▸ **Goal of the exercise**: Images should not appear in the copy, yet every line of the listing below must be printed exactly.

▸ **Given information**:
· · ·

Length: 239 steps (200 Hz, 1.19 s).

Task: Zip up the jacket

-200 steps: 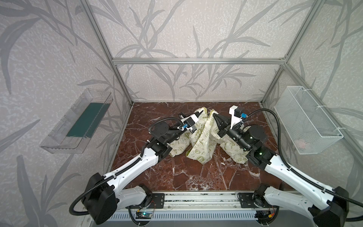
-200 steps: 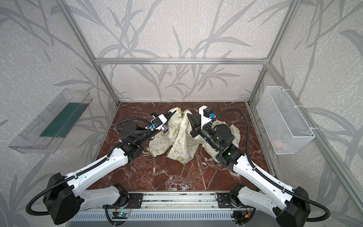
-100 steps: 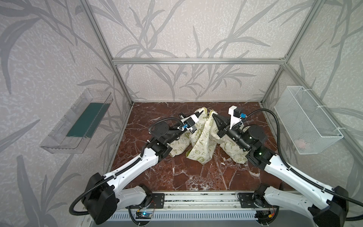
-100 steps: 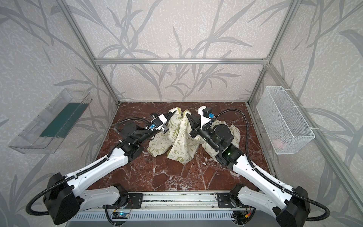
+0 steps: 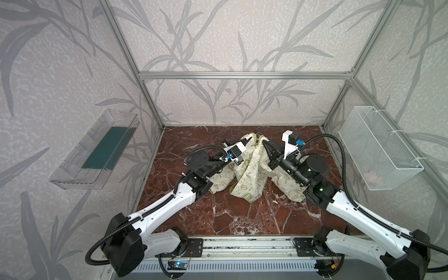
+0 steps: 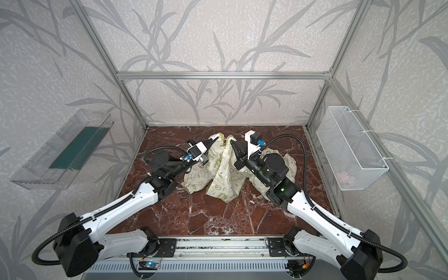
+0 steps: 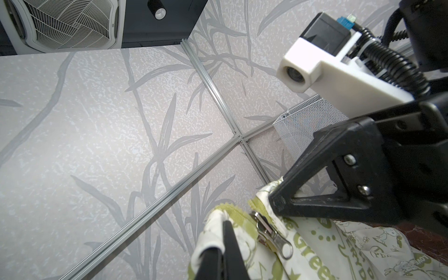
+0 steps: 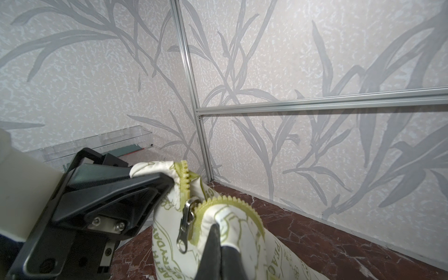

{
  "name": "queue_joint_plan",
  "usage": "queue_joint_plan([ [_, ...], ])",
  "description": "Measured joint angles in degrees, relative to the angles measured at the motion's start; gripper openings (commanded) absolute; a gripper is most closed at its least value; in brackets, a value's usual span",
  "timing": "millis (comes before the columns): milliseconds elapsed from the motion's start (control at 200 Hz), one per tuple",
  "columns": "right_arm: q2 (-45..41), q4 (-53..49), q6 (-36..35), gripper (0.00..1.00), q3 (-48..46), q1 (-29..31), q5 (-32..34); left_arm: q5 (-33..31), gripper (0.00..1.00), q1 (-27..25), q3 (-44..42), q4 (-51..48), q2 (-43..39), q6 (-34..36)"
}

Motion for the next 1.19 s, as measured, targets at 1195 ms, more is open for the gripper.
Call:
queue_joint_plan([
  [1195,3.2,6.6,5.4,0.0,-0.5,1.6,1.9,-1.7,0.0,-0.4,-0.6,-3.4,-0.8,6.6],
])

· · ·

▸ **Solution to this exercise**:
Length: 239 steps (200 Hz, 1.19 s).

Task: Zip up the jacket

-200 steps: 
-200 steps: 
-100 steps: 
-100 steps: 
+0 steps: 
+0 steps: 
+0 steps: 
+0 steps: 

{
  "name": "queue_joint_plan",
  "usage": "queue_joint_plan([ [_, ...], ])",
  "description": "Measured joint angles in degrees, relative to the angles measured at the motion's start; gripper openings (commanded) absolute; a gripper is most closed at its least value; in brackets, a value's usual span",
  "timing": "millis (comes before the columns): milliseconds elapsed from the motion's start (control at 200 Hz), one per tuple",
  "columns": "right_arm: q2 (-45..41), q4 (-53..49), q6 (-36..35), gripper (0.00..1.00), q3 (-48..46), q1 (-29..31), q5 (-32..34); left_arm: q5 (-33..31), gripper (0.00..1.00), q1 (-27..25), q3 (-44..42), q4 (-51..48), q2 (-43..39), q6 (-34..36)"
}

Motion for the next 1.19 s, as measured, targets at 1195 ms, more is open for the gripper.
Call:
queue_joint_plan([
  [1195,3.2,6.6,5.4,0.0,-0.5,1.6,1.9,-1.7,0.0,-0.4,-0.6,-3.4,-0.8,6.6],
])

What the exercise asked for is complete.